### What the exercise asks
When you copy the records, keep every word exact and leave the pictures out.

Provided data Block Start

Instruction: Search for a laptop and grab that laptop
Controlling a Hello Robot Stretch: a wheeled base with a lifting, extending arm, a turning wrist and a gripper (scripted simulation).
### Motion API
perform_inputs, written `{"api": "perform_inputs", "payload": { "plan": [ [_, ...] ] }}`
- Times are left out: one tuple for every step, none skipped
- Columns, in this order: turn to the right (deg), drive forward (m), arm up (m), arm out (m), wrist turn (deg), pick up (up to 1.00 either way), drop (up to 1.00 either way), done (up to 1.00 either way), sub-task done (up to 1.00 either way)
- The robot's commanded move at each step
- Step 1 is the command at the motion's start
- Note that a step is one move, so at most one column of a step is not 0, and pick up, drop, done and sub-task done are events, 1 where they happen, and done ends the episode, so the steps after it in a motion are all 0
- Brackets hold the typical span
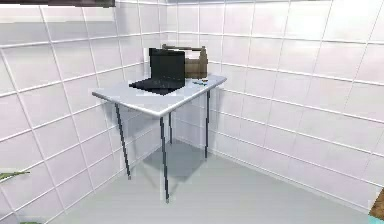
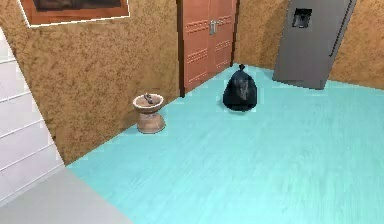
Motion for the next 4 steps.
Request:
{"api": "perform_inputs", "payload": {
  "plan": [
    [0.0, 0.45, 0.00, 0.00, 0.0, 0.00, 0.00, 0.00, 0.00],
    [-45.0, 0.00, 0.00, 0.00, 0.0, 0.00, 0.00, 0.00, 0.00],
    [-45.0, 0.00, 0.00, 0.00, 0.0, 0.00, 0.00, 0.00, 0.00],
    [-12.0, 0.00, 0.00, 0.00, 0.0, 0.00, 0.00, 0.00, 0.00]
  ]
}}
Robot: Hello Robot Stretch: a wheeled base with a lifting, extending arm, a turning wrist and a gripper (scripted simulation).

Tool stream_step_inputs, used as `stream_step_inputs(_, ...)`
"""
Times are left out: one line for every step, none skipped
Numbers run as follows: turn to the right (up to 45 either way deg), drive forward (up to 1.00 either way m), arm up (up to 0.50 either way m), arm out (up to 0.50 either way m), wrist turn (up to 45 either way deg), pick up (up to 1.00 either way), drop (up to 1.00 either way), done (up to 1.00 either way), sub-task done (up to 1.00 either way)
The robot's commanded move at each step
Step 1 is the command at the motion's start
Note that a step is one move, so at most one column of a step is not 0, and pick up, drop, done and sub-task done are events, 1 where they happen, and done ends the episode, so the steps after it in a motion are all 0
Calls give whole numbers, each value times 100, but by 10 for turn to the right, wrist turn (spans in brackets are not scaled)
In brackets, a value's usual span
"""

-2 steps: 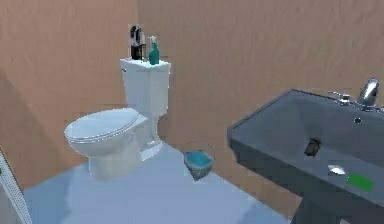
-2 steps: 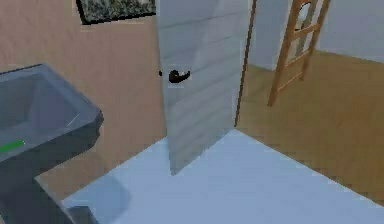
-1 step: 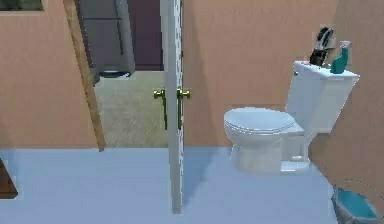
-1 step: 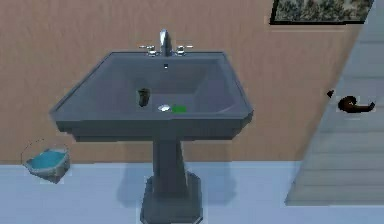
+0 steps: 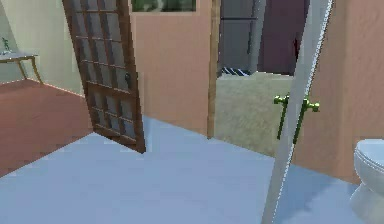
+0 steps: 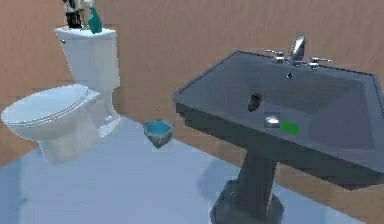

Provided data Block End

### Result of the exercise
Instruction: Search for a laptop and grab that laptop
Controlling a Hello Robot Stretch: a wheeled base with a lifting, extending arm, a turning wrist and a gripper (scripted simulation).
### Motion API
perform_inputs, written `{"api": "perform_inputs", "payload": { "plan": [ [_, ...] ] }}`
- Times are left out: one tuple for every step, none skipped
- Columns, in this order: turn to the right (deg), drive forward (m), arm up (m), arm out (m), wrist turn (deg), pick up (up to 1.00 either way), drop (up to 1.00 either way), done (up to 1.00 either way), sub-task done (up to 1.00 either way)
- The robot's commanded move at each step
- Step 1 is the command at the motion's start
- Note that a step is one move, so at most one column of a step is not 0, and pick up, drop, done and sub-task done are events, 1 where they happen, and done ends the episode, so the steps after it in a motion are all 0
- Brackets hold the typical span
Motion for the next 4 steps.
Request:
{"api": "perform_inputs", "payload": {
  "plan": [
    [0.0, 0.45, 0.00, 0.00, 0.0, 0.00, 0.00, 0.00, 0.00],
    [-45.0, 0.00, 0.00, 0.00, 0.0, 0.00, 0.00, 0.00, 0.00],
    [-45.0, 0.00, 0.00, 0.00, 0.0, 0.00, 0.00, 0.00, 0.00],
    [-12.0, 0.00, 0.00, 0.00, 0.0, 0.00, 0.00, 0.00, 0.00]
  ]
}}
Robot: Hello Robot Stretch: a wheeled base with a lifting, extending arm, a turning wrist and a gripper (scripted simulation).

Tool stream_step_inputs, used as `stream_step_inputs(_, ...)`
"""
Times are left out: one line for every step, none skipped
Numbers run as follows: turn to the right (up to 45 either way deg), drive forward (up to 1.00 either way m), arm up (up to 0.50 either way m), arm out (up to 0.50 either way m), wrist turn (up to 45 either way deg), pick up (up to 1.00 either way), drop (up to 1.00 either way), done (up to 1.00 either way), sub-task done (up to 1.00 either way)
The robot's commanded move at each step
Step 1 is the command at the motion's start
Note that a step is one move, so at most one column of a step is not 0, and pick up, drop, done and sub-task done are events, 1 where they happen, and done ends the episode, so the steps after it in a motion are all 0
Calls give whole numbers, each value times 100, but by 10 for turn to the right, wrist turn (spans in brackets are not scaled)
In brackets, a value's usual span
"""

-2 steps: 
-2 steps: 
-1 step: 
-1 step: 
+0 steps: 
+0 steps: 

There is nothing more to add to this answer.